Только что невозмутимый Бергман подписал их договор об отсрочке платежа по векселю до наступления определенных событий и об аннулировании векселя 15 июня 1930 года в случае их ненаступления.

— Вы проницательный человек, барон, — вздохнул Вадим, щурясь от бьющего в лицо солнца. — Да… пятый год, баррикады. Мы были молоды и глупы. Эта дурацкая война на Востоке, бесконечная тупость царя и правительства… Но теперь все в прошлом. Только не подумайте, что мы сбежали с партийной кассой или совершили предательство в отношении наших бывших товарищей. Просто…

— Вас разочаровало поражение? Вы разуверились в успехе вашего дела?

Нижегородский остановился и задумчиво посмотрел в глаза старого генерала.

— Вовсе нет. Совсем даже напротив.
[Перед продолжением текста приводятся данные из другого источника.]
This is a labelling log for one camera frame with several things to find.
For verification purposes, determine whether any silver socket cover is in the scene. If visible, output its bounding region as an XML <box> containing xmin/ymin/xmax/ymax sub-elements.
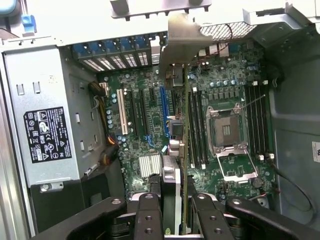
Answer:
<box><xmin>215</xmin><ymin>147</ymin><xmax>259</xmax><ymax>183</ymax></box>

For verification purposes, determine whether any silver finned chipset heatsink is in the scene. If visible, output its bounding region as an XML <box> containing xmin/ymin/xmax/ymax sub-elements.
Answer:
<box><xmin>138</xmin><ymin>153</ymin><xmax>161</xmax><ymax>179</ymax></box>

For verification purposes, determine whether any RAM slot with white latches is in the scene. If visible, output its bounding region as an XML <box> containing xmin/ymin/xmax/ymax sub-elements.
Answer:
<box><xmin>196</xmin><ymin>88</ymin><xmax>207</xmax><ymax>169</ymax></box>
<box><xmin>262</xmin><ymin>79</ymin><xmax>275</xmax><ymax>160</ymax></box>
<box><xmin>251</xmin><ymin>81</ymin><xmax>265</xmax><ymax>161</ymax></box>
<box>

Просто однажды нас ужаснула перспектива нашей победы.

С Жаном Жувилем, владельцем большого винодельческого замка Шато-Оливье, что близ Сент-Эмильена, занимавшимся помимо собственного винограда скупкой вина в других регионах Франции, изготовлением купажей и продажей их за границу, Нижегородский заключил соглашение о регулярных поставках ему вин последнего урожая по целому списку поместий Бордо, Жиронды, Дордони, а также нескольких деревень Бургундии.